Music blasts from the Alien Abduction ride just to our right, turns up louder, then shuts back off. We’re in Butler, Pennsylvania. Carnies I’ve seen only in grimy T-shirts in the four days we’ve been setting up at our first fair swagger between rides in bright blue polo shirts, the company uniform, greeting one another with quick nods or, for the older guys, handshakes. This carnival, which includes most of these games and rides, has already played a couple of fairs this season, and the carnies jump from the edge of their rides onto the ground with the ease and comfort of big cats, a strut in each movement, an ownership. We are independent contractors; we travel between carnival companies, working with new folks at each spot.
In twenty minutes, the 2013 World of Wonders season will officially open and the gates will let the marks inside. I will eat fire, charm snakes, perform magic, and escape from chains for the first time in front of a crowd.
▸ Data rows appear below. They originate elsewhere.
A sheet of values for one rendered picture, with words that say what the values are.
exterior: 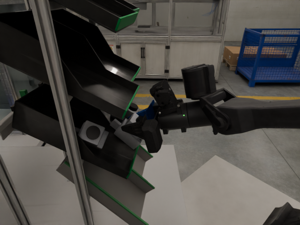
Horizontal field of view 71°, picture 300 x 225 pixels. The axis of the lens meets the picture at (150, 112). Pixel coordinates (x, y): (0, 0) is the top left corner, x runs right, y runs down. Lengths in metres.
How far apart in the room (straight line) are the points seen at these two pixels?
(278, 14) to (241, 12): 1.33
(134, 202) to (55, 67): 0.46
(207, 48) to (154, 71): 1.10
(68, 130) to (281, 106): 0.37
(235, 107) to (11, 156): 1.11
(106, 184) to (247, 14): 8.82
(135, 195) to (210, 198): 0.35
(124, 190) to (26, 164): 0.63
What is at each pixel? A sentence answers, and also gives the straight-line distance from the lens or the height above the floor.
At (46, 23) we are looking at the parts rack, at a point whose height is 1.52.
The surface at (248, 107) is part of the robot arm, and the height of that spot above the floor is 1.40.
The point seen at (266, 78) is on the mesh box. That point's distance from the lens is 4.63.
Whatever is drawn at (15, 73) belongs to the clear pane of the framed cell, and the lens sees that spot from 1.36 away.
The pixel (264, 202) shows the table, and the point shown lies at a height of 0.86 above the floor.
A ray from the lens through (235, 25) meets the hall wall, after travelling 9.10.
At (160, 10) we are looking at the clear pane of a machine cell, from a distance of 4.12.
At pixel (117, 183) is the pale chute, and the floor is 1.07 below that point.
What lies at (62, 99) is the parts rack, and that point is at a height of 1.40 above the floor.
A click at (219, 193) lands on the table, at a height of 0.86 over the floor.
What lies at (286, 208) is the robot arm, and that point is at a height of 1.21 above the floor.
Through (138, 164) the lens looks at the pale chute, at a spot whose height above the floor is 1.01.
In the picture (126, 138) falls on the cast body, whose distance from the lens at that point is 0.51.
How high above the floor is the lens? 1.56
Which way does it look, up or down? 29 degrees down
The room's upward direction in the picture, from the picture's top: straight up
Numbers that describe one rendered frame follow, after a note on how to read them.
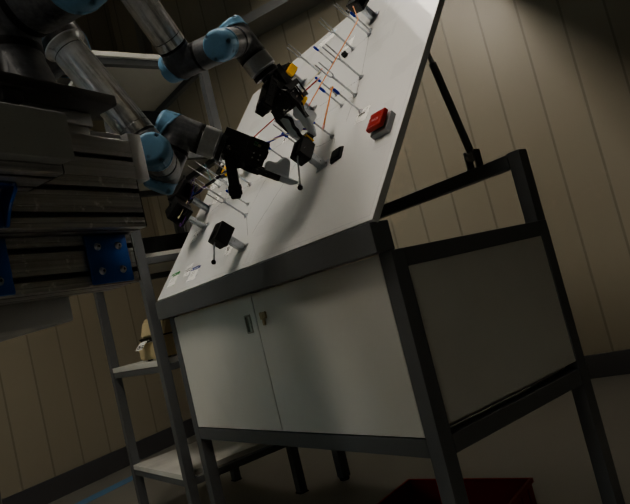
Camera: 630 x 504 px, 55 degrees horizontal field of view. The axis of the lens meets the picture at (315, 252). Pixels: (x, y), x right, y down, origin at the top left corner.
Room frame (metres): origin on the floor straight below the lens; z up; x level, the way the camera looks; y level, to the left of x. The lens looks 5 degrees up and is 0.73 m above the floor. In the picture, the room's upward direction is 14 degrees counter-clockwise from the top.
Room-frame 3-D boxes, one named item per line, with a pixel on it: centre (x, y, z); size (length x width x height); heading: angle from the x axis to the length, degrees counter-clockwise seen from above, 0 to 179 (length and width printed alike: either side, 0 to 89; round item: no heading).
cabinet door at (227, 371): (1.93, 0.37, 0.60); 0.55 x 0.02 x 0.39; 38
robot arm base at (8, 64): (0.97, 0.42, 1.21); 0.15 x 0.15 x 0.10
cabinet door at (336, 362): (1.50, 0.04, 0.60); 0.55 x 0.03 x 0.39; 38
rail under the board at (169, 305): (1.70, 0.22, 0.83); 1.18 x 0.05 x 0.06; 38
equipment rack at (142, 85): (2.57, 0.63, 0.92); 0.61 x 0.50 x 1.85; 38
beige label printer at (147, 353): (2.44, 0.60, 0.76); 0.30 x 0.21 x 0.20; 131
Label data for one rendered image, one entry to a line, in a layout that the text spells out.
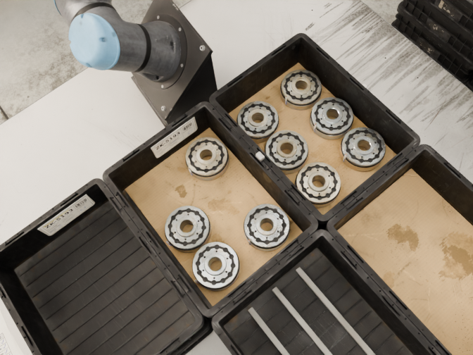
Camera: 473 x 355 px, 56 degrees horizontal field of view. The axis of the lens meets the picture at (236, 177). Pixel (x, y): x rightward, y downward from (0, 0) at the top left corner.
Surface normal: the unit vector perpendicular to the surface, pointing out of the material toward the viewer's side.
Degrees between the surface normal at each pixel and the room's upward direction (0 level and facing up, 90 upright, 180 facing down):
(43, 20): 0
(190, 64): 44
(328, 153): 0
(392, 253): 0
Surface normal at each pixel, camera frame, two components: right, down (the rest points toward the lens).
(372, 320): -0.06, -0.37
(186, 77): -0.62, 0.11
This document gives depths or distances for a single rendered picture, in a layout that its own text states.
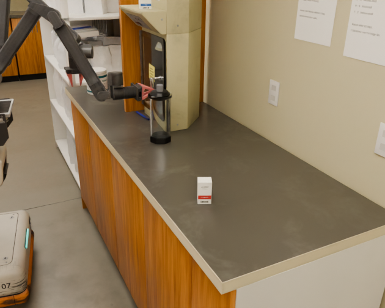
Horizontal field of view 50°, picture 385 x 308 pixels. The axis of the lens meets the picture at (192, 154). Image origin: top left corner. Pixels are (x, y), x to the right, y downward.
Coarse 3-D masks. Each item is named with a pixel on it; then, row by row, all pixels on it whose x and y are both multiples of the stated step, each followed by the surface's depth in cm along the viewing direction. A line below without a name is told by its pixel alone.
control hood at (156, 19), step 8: (120, 8) 202; (128, 8) 191; (136, 8) 190; (152, 8) 191; (128, 16) 206; (144, 16) 178; (152, 16) 179; (160, 16) 181; (136, 24) 209; (152, 24) 181; (160, 24) 182; (160, 32) 184
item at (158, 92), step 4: (160, 84) 184; (156, 88) 184; (160, 88) 183; (152, 92) 183; (156, 92) 183; (160, 92) 183; (164, 92) 183; (168, 92) 185; (156, 96) 182; (160, 96) 182; (164, 96) 182
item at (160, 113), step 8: (152, 96) 183; (168, 96) 183; (152, 104) 185; (160, 104) 183; (168, 104) 185; (152, 112) 186; (160, 112) 185; (168, 112) 187; (152, 120) 188; (160, 120) 186; (168, 120) 189; (152, 128) 190; (160, 128) 188; (168, 128) 190; (152, 136) 191; (160, 136) 190; (168, 136) 192
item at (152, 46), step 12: (144, 36) 207; (156, 36) 193; (144, 48) 210; (156, 48) 196; (144, 60) 213; (156, 60) 198; (144, 72) 216; (156, 72) 201; (144, 84) 220; (156, 84) 204
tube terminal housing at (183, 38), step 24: (168, 0) 180; (192, 0) 189; (168, 24) 184; (192, 24) 194; (168, 48) 188; (192, 48) 199; (168, 72) 193; (192, 72) 205; (192, 96) 210; (192, 120) 217
The idea gives me tingles.
The rides are all plugged in and lit up and the music is on and the air smells like frying onions and I’m costumed and made up. I meet Tommy inside the tent, ready to go out onto the bally stage with him. I feel like a bird has been loosed inside my body, brushing every organ with its wings until I can hardly keep the big tickled smile off my face, the fear of not actually being good enough to perform any of these acts just behind that.
As the show’s bally girl, I’ll stand out on the front bally stage with the talker, who alternates every hour between Tommy and Cassie so that they don’t blow their voices. I’ll be eating fire, or charming snakes, or escaping from handcuffs, or performing a magic trick where I turn a one-dollar bill into a five. I had a fire-eating class. And Spif showed me the handcuffs and dollar-bill acts in five minutes the night before, after I’d stopped shaking from holding the snake. This was nothing like performing in school plays, where the bulk of time was spent rehearsing—here it was trial by fire, as Sunshine called it. You learned by doing. Onstage. In front of an audience. Good reason to get better quickly.
“Ready, Tessy?” Tommy asks, walking toward the bally stage with his bag of swords in one hand, money box in the other. I’m so relieved to see the snake around his neck. “I’ll just take her for now,” he says, noticing how I’m staring.
“Thank you, Tommy,” I say. He flashes me a big, cheesy grin, one that looks suddenly different, used-car-salesman-like, above his sequined jacket, and I laugh. It’s perfect.
We climb onto the stage and look out at the midway. Still mostly empty. It’s Friday, late morning. We are at the farthest point from the fair’s front gates, and no eager patrons have made their way back through the carnival yet, so I have a moment to practice.